Identify every line in the records below that contains the word "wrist", and copy each of those lines.
[Provided records Boundary: Start]
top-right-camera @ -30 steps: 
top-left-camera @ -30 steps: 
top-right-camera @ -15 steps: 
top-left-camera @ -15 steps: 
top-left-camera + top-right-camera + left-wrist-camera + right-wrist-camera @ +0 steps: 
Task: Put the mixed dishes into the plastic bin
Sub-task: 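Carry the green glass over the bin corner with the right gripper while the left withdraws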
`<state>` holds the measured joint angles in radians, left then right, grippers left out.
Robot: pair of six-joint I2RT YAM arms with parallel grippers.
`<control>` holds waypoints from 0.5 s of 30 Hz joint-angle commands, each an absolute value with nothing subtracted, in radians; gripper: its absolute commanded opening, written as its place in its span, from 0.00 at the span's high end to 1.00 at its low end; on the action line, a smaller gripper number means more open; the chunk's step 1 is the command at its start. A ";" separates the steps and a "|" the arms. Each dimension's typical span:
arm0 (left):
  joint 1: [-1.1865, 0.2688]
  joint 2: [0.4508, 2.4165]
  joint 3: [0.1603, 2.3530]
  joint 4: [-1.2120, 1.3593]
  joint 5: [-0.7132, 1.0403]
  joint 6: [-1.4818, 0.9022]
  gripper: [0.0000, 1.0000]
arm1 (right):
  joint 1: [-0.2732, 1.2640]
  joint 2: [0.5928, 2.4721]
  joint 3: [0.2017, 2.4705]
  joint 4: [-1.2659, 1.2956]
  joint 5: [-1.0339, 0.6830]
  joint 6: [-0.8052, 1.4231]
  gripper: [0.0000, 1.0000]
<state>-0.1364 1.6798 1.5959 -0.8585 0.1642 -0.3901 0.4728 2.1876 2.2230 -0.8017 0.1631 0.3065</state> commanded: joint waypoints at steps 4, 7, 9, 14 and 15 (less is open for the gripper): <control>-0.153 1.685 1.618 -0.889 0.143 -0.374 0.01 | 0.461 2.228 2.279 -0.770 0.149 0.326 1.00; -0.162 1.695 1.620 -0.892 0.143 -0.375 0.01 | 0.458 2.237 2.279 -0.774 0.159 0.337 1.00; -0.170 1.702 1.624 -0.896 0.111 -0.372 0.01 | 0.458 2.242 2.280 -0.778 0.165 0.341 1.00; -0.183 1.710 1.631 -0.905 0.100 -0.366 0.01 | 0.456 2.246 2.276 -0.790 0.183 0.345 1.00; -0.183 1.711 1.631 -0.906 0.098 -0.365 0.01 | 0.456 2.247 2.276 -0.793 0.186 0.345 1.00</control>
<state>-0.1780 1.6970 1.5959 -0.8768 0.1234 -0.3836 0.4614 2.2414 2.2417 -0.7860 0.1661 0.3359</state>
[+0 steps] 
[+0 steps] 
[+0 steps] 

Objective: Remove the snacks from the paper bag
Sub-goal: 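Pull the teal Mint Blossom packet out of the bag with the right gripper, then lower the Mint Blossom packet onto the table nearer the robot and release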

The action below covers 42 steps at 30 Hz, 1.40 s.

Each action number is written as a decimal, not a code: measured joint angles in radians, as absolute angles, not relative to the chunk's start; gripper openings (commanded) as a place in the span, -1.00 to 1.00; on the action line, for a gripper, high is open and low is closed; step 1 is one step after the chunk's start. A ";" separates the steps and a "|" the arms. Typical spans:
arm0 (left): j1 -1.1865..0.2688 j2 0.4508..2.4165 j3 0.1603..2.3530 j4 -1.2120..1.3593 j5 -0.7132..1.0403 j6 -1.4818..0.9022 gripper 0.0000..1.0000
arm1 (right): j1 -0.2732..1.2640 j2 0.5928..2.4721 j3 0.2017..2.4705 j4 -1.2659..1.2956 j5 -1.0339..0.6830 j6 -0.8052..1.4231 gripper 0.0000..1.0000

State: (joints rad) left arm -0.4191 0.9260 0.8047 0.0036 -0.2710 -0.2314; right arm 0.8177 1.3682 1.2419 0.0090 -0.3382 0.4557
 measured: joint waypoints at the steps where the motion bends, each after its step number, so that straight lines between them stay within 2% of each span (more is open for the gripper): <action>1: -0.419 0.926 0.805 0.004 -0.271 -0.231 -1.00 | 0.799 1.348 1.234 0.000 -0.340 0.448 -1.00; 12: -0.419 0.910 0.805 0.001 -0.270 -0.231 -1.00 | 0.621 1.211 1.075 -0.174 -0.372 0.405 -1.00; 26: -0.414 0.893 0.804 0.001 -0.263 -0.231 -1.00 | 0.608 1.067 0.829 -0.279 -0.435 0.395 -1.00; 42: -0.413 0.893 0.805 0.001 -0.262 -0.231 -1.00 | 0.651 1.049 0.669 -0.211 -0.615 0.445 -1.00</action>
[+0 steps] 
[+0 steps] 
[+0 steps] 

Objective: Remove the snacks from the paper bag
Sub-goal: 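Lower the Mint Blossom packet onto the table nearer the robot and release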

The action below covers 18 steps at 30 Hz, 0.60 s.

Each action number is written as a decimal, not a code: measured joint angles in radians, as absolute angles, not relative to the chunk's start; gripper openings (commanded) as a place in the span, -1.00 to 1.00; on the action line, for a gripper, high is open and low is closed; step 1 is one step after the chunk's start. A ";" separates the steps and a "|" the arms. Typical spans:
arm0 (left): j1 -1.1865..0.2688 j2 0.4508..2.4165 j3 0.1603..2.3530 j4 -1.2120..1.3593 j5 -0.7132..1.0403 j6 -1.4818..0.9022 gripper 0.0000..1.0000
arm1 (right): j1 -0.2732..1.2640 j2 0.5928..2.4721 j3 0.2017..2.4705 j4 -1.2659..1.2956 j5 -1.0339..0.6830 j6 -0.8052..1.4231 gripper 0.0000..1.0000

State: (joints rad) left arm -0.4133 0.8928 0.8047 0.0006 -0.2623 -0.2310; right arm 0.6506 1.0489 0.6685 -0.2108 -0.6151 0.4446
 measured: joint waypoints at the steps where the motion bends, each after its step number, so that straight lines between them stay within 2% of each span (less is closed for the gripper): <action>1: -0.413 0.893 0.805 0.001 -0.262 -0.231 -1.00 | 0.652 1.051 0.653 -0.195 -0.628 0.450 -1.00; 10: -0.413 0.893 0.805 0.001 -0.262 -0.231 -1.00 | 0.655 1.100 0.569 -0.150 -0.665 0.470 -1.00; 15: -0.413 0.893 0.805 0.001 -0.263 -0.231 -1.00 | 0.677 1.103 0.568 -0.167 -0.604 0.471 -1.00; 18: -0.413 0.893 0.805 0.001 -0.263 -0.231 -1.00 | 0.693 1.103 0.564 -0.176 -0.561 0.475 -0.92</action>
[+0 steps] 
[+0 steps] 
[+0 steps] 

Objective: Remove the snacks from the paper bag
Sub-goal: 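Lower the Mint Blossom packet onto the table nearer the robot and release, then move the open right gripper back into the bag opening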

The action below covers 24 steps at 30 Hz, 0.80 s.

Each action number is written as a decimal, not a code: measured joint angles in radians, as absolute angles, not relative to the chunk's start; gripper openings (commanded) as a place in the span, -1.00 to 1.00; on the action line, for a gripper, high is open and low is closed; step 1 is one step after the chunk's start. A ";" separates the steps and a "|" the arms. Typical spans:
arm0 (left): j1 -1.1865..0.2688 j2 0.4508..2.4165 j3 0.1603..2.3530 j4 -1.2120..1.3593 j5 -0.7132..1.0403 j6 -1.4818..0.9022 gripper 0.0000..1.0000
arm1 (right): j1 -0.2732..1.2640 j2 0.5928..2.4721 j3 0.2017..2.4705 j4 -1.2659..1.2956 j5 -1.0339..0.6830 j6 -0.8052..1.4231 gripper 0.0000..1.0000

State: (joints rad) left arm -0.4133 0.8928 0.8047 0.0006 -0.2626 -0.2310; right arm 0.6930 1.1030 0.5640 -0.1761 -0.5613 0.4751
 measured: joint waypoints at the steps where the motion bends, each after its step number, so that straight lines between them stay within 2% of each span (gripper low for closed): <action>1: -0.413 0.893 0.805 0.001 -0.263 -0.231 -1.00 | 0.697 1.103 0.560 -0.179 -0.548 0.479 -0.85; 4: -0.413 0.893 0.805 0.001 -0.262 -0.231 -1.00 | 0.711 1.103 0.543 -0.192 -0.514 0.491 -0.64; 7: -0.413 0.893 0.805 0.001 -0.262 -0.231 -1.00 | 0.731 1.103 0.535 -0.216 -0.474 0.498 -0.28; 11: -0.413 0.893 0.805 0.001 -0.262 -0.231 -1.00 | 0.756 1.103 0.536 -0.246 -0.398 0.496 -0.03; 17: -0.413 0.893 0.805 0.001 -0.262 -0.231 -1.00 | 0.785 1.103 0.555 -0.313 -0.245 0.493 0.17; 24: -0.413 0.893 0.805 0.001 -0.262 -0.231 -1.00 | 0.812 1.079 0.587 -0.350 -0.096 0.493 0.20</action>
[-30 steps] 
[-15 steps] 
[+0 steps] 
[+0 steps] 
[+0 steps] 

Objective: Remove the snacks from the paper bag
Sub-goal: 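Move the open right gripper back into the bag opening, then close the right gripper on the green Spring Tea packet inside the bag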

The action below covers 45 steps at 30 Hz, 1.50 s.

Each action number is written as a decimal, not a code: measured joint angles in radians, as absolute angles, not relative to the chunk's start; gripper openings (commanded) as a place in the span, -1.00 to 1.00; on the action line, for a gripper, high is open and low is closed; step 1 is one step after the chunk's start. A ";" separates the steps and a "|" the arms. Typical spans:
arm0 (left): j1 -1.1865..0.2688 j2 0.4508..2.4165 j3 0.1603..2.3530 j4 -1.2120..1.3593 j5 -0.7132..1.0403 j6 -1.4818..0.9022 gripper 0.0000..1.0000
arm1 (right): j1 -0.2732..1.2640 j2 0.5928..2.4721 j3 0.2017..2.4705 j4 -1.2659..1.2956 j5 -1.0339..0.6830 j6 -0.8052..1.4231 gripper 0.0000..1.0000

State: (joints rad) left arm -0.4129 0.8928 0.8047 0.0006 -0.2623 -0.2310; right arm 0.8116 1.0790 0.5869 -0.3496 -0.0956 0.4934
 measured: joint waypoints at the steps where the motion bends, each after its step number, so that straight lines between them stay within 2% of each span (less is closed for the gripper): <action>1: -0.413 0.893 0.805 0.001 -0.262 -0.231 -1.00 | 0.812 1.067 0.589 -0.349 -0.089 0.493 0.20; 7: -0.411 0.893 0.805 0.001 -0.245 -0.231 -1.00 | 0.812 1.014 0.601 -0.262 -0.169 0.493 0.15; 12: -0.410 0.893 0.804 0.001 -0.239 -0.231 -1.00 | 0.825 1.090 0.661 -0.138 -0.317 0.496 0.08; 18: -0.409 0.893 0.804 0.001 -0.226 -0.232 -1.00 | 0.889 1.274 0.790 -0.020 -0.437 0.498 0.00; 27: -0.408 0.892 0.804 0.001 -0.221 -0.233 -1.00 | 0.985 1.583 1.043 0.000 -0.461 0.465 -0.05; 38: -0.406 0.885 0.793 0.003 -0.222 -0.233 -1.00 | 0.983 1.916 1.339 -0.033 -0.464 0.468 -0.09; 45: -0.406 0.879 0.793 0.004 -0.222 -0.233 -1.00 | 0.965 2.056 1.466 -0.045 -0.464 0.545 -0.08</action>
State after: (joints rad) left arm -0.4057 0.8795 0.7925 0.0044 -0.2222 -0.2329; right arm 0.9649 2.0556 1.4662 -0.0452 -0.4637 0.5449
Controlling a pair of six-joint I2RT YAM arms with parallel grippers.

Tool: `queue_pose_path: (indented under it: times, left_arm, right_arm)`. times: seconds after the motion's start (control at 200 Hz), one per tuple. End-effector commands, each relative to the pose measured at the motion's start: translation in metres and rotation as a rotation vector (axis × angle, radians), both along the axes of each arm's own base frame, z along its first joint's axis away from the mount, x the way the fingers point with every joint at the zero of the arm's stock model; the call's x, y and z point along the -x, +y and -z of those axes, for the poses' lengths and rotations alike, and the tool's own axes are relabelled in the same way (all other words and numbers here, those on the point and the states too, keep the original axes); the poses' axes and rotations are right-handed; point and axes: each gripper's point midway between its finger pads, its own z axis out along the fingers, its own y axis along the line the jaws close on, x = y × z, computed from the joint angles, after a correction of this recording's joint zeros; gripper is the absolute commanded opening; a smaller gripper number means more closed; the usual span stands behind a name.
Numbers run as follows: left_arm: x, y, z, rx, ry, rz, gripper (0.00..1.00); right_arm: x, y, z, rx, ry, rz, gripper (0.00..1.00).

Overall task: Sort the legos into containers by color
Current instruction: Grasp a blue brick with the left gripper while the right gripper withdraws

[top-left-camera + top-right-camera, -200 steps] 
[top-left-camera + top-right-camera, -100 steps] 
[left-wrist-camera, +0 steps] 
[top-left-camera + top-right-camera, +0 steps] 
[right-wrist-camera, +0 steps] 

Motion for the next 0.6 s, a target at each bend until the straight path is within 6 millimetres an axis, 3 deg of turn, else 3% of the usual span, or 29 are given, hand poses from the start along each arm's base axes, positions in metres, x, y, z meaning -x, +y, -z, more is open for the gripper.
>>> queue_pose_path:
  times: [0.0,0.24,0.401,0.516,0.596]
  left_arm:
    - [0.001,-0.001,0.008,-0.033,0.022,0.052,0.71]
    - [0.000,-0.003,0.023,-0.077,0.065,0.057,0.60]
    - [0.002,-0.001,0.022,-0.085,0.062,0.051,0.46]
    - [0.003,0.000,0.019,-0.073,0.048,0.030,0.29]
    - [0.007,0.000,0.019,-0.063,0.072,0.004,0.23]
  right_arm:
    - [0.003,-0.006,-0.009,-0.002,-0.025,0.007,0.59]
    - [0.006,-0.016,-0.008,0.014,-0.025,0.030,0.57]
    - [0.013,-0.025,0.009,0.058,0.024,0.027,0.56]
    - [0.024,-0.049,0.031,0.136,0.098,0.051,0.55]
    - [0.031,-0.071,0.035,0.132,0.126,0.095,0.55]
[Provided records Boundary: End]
[Answer]
top-left-camera + top-right-camera + left-wrist-camera + right-wrist-camera @ +0 steps: 
[left-wrist-camera, +0 steps] 
[right-wrist-camera, +0 steps] 

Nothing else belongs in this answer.